### [Input for this task]
* * * * * * *
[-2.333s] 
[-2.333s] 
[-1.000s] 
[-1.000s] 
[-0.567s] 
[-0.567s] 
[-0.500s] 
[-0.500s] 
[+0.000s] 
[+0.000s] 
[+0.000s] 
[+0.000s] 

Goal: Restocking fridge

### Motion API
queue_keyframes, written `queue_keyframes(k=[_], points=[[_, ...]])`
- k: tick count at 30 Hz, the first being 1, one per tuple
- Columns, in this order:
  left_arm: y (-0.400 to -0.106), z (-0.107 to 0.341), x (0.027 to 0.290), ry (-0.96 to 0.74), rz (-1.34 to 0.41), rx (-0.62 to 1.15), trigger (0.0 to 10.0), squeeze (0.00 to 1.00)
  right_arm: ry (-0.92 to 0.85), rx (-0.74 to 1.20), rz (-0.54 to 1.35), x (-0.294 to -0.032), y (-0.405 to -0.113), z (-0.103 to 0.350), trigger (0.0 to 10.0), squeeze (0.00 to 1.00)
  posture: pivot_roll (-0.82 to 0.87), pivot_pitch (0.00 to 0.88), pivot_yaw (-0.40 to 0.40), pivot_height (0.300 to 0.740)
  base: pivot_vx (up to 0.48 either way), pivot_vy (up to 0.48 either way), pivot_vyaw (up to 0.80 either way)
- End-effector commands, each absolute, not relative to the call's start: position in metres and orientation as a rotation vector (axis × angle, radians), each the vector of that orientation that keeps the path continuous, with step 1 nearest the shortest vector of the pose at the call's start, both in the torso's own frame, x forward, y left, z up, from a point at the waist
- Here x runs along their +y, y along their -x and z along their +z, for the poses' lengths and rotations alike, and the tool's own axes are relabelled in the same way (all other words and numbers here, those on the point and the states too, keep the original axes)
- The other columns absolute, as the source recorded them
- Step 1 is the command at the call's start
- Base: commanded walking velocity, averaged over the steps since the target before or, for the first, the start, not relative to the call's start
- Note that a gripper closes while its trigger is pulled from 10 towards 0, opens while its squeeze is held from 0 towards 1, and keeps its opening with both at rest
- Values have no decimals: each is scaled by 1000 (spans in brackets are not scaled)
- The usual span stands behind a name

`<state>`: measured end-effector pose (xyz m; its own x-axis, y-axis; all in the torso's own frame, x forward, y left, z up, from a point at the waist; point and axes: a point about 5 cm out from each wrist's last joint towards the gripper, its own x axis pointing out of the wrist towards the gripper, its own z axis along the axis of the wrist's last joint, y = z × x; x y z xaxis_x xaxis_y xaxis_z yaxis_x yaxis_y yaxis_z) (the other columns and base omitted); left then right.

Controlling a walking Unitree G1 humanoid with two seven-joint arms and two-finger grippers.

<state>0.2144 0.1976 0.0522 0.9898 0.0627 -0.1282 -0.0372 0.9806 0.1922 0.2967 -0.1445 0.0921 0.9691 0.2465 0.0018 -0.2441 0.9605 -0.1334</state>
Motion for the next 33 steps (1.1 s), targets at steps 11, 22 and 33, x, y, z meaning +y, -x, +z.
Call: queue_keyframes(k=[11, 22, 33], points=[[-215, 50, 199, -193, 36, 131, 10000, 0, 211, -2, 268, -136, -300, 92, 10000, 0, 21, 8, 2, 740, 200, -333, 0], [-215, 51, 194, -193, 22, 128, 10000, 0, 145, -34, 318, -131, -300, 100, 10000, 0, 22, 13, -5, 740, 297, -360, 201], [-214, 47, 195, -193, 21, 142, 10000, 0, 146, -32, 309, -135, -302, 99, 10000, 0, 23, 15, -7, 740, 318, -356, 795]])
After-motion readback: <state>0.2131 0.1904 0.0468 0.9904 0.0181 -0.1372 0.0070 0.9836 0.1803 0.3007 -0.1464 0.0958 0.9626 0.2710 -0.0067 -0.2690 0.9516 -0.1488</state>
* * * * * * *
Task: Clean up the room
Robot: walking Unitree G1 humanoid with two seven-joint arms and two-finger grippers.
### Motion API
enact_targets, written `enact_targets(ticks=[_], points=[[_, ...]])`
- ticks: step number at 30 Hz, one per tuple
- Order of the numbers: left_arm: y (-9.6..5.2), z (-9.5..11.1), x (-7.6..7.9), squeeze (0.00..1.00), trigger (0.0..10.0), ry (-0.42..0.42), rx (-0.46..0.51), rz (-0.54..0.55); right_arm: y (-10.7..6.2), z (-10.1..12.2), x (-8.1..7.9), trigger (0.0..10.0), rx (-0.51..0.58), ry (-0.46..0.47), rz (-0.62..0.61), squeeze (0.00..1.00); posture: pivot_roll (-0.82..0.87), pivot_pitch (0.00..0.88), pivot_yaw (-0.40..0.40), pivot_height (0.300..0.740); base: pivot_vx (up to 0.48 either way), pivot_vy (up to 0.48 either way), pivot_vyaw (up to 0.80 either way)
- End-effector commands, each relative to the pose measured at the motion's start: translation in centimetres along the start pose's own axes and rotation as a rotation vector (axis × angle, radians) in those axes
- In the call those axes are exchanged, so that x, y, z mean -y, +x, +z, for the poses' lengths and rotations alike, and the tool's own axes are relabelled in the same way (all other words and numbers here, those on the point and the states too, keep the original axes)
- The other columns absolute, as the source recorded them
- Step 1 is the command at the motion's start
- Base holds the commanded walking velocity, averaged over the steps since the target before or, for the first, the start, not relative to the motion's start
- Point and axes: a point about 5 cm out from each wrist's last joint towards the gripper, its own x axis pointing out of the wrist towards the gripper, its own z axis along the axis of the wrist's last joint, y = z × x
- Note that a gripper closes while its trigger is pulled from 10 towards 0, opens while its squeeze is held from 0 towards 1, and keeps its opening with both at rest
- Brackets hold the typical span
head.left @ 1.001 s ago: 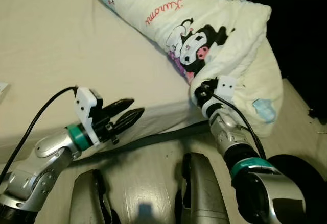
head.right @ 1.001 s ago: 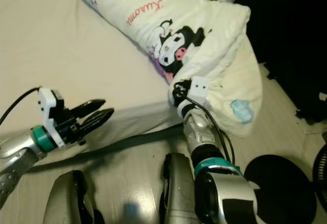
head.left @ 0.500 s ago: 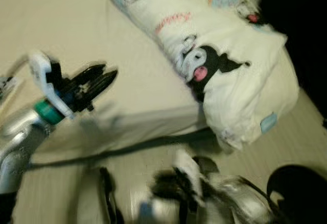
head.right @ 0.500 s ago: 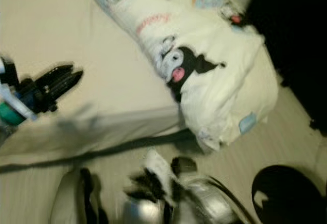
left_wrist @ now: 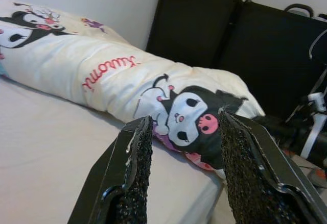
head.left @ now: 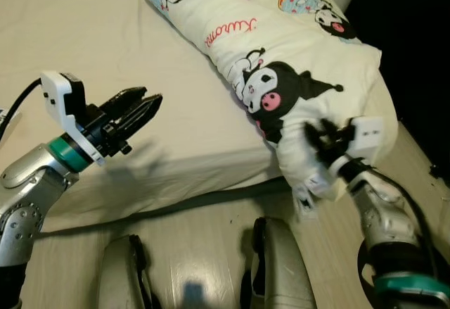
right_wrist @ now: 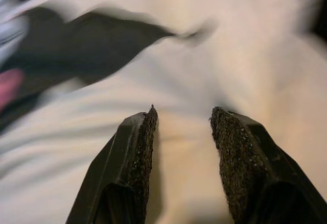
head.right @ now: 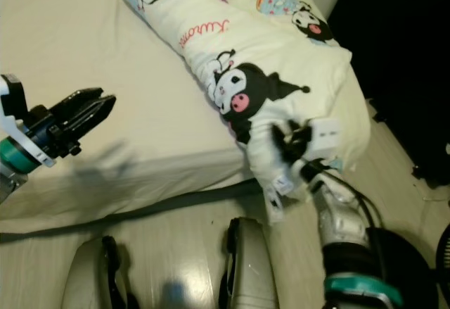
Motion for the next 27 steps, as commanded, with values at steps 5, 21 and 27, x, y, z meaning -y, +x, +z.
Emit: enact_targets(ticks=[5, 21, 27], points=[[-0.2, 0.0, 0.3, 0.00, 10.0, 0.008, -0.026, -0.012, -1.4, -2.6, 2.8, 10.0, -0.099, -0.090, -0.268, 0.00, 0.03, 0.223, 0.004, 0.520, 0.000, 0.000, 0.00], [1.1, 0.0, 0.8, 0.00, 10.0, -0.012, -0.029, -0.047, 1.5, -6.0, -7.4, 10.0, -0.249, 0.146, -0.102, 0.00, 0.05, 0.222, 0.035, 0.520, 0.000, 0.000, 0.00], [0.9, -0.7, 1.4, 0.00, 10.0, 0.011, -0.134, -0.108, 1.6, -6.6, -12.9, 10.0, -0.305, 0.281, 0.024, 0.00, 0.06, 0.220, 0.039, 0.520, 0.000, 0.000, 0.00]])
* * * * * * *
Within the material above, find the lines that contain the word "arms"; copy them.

### [Written reply]
Controlling a walking Unitree G1 humanoid with two seven-joint arms and two-finger grippers.
Robot: walking Unitree G1 humanoid with two seven-joint arms and two-finger grippers.

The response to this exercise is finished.